足がつって痛い!

診察をしていると、足がつって痛い、という方を多く拝見します。

そして、その際の治療法として漢方薬を服用なさっている方が多いです。

足がつるのはなぜか、どうすればよいのか、今回のテーマです。

はじめに

足がつることを”こむら返り”と通称することが多いです。

”こむら”とは何か? 調べてみると、ふくらはぎの昔の呼び方のようです。

漢字を充てる場合は腓になります。

ふくらはぎの筋肉を腓腹筋といいますが、この”腓”になります。

こむら返りは、筋肉の痙攣です。痛みを伴うので、有痛性筋痙攣とも言います。

筋肉が硬直してしまい、痛みを伴っている状態ですね。

A. 筋肉が硬直するのはなぜか?

①筋肉を冷やしてしまった

マラソンランナーが水を足にかけてしまい、足がつって歩けなくなった。こんなエピソードもあります。

これを防ぐ方法は、保温になります。冷えが強い人では筋肉を覆って眠ると良いです。

②筋肉を動かしていない

運動不足に伴うものです。肩こりと同じですね。動かさない筋肉は硬くなり、血流が悪くなり、冷えていきます。これを防ぐのは運動ですね。

③筋肉疲労

筋肉を使い、筋肉が燃えると老廃物が溜まります。有名なものは乳酸です。

この老廃物が疲労になることがあります。

このように、運動のやりすぎで筋肉がつることがあります。

これを治すのは、筋肉を使った後でマッサージしたり冷やしたり、筋肉を労わることです。足を少し上げて眠るのも良いです。

B. 内科疾患から、筋肉が硬直することはあるのか?

⇒あります。有名な病気は糖尿病、肝硬変です。その機序を考えていきます。

人が生きていくうえで糖分は重要です。頭を働かせることができる栄養素は血中糖分ですので、糖分がないと生きていくことができません。

糖分は肝臓と脂肪と筋肉に蓄えられています。

特に肝臓が重要な働きをします。

食事をして、余剰になった糖分は肝臓に蓄えられます。

食事をしていない時間帯になると、インスリンが作用して少しずつ貯蔵した糖分を溶かして血中に取り込み、栄養とします。

この機序がうまく働かないと、肝臓以外から栄養を取ろうとします。そうして筋肉を燃やしてしまいます。

運動をしていなくても、生命を維持するために筋肉を燃やしてしまうので、老廃物が溜まり足がつります。

上記の機序がうまく回らない疾患は何か。インスリンが作用できない糖尿病と、肝臓そのものがボロボロになってしまった肝硬変が代表的な疾患になります。

朝ご飯は6時、昼は12時、夕ご飯は18時に摂取する方が多いですが、朝・昼、昼・夕の間隔は6時間ですが、夕から翌朝のご飯まで12時間を経過するため、血中に糖分が流入してこない時間が長く、上記の機序が重要になります。

そのため、朝方に足がつる方が多いとされています。

肝硬変になると、栄養を蓄える肝臓が無くなります。肝硬変の人が12時間食事をしていない状態は、健康な方の3日間の絶食に相当するとされています。そのような方の足のつりを防ぐ方法は、”夜食を摂ること”です。80キロカロリー程度の栄養を入れると、無理に上記の機序を働かせる必要がなくなるため、足がつらなくなるとされています。

では、ご高齢の方はどうでしょうか?

御高齢になると、栄養失調気味になります。肝臓に蓄えがありません。そうなると、肝硬変の方と同様に、筋肉を燃やして栄養とするので、御高齢者に足がつる方が多いのであろうと思います。

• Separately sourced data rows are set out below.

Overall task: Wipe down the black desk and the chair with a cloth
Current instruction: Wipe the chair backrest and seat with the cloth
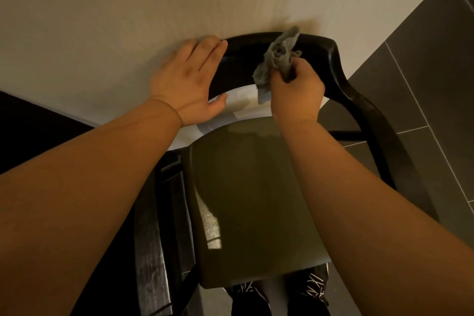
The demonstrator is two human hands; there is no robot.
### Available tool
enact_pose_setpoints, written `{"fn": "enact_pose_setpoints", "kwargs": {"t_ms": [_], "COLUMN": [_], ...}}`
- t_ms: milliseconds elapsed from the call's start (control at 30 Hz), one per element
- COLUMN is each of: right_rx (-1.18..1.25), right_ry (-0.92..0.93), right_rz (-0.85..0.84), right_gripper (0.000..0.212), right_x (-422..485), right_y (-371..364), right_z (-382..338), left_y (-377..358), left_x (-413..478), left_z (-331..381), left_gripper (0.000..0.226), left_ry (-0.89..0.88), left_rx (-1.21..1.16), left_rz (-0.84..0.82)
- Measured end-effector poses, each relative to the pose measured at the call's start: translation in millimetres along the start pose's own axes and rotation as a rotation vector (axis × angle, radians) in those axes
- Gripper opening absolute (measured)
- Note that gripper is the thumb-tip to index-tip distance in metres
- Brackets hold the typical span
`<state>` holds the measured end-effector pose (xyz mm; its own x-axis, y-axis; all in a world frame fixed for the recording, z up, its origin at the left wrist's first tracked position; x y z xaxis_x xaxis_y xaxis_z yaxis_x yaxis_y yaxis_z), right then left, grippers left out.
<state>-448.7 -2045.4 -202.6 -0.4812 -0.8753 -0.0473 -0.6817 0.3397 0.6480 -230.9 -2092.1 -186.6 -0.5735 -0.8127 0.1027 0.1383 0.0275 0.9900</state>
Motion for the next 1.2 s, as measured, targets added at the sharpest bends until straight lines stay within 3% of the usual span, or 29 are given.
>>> {"fn": "enact_pose_setpoints", "kwargs": {"t_ms": [300,533,633,800,967,1200], "right_rx": [-0.005,-0.234,-0.288,-0.248,-0.261,-0.397], "right_ry": [0.028,0.111,0.195,0.286,0.443,0.657], "right_rz": [-0.213,-0.375,-0.376,-0.408,-0.433,-0.415], "right_gripper": [0.031,0.018,0.014,0.025,0.03,0.015], "right_x": [-35.3,-65.8,-68.9,-82.7,-104.1,-118.6], "right_y": [34.3,105.5,136.4,183.0,231.1,276.5], "right_z": [-15.2,-53.2,-74.2,-112.9,-160.0,-218.7], "left_y": [27.0,114.6,154.0,219.8,294.3,368.7], "left_x": [-46.4,-100.0,-115.8,-134.2,-142.0,-153.8], "left_z": [33.4,65.5,76.2,94.6,100.7,118.3], "left_gripper": [0.088,0.085,0.085,0.068,0.068,0.058], "left_ry": [0.201,0.387,0.428,0.468,0.484,0.55], "left_rx": [-0.145,-0.283,-0.33,-0.306,-0.263,-0.216], "left_rz": [-0.119,-0.175,-0.175,-0.132,-0.143,-0.124]}}
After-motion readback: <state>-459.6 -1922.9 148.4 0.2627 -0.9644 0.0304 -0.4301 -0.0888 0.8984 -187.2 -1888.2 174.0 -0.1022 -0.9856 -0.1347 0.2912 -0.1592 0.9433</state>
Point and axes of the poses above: each hand's wrist, its own x-axis towards the middle knuckle, its own y-axis out of the back of the hand, z = x × y, the point moved 2 cm from there along x, towards the middle knuckle, and after that the axes turned 12 degrees about -x, right-handed, at the moved point
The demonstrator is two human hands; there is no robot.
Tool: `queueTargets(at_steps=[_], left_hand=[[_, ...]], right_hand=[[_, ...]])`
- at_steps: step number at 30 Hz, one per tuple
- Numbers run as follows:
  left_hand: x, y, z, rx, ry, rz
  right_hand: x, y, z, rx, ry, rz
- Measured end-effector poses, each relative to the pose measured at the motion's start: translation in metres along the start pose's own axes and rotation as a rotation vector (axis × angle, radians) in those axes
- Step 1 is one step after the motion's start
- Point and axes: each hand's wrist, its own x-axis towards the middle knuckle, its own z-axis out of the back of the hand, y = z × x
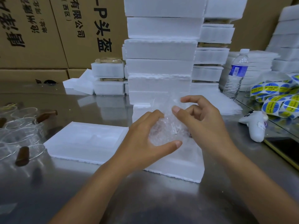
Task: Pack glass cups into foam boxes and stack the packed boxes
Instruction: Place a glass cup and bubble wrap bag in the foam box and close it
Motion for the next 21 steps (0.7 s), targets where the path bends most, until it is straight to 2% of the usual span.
queueTargets(at_steps=[4,6,12,14,18,21], left_hand=[[0.000,-0.003,0.000,-0.102,-0.013,-0.011],[0.000,-0.004,0.000,-0.151,-0.026,0.007],[0.003,-0.005,0.003,-0.188,-0.028,-0.054],[0.004,-0.004,0.006,-0.202,-0.045,-0.067],[0.002,-0.003,0.007,-0.171,-0.067,-0.096],[0.001,-0.001,0.006,-0.111,-0.068,-0.125]], right_hand=[[0.000,0.000,0.002,-0.047,-0.023,-0.004],[0.000,0.000,0.002,-0.103,-0.031,0.050],[-0.002,-0.002,0.001,-0.299,0.006,0.452],[-0.004,-0.005,-0.001,-0.328,0.064,0.527],[-0.006,-0.010,-0.005,-0.408,0.163,0.553],[-0.004,-0.012,-0.004,-0.449,0.175,0.490]])
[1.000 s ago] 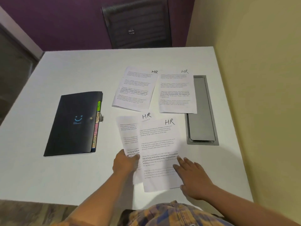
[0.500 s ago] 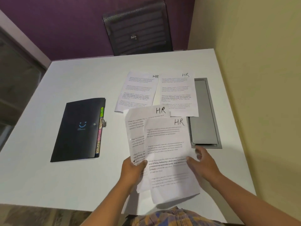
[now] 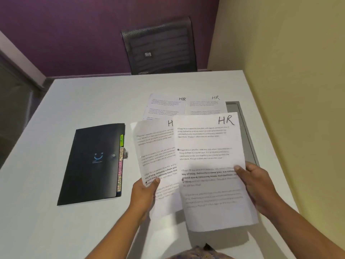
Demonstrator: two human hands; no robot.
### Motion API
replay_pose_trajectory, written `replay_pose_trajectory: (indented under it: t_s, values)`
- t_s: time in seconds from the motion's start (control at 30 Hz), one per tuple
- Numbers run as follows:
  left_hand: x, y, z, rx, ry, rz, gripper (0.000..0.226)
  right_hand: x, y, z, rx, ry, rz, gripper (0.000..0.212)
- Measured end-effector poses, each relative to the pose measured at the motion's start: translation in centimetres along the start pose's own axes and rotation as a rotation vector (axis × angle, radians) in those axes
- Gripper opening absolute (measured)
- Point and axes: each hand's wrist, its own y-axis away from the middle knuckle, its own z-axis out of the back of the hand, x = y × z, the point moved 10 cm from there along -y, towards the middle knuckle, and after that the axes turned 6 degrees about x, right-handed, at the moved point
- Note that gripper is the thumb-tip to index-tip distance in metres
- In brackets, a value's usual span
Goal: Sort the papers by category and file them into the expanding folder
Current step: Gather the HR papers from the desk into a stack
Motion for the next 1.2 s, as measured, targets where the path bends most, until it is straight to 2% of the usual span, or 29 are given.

※ほかにも、電解質異常(ナトリウムやカリウムの異常)でも筋痙攣は起きますが、その頻度は少ないです。

C. 治療は?

治療の基本は、適度な運動をすること、栄養をしっかりとることです。しっかり食べて歩くことですね。すべての健康の中心になるものです。

また、糖尿病、肝硬変の方はその治療をすることが重要です。

それでも痛い時に使うのは、①芍薬甘草湯、②眠る前の少しの栄養補給、になります。

芍薬甘草湯は、筋肉の痙攣を止める漢方薬で、内服して10分くらいで改善します。

筋肉の痙攣を止めるので、しゃっくりにも効きます。よく効く漢方薬の一つです。

上記でも治らないとき、筋肉の緊張を抑える薬を使うことがありますが、筋緊張が取れる=転びやすくなる ため、余りお勧めはしません。

薬よりも、まずは根本原因の排除が大事です。

足が頻回につると感じる方、一度は血液検査をして、対応を決めていきましょう。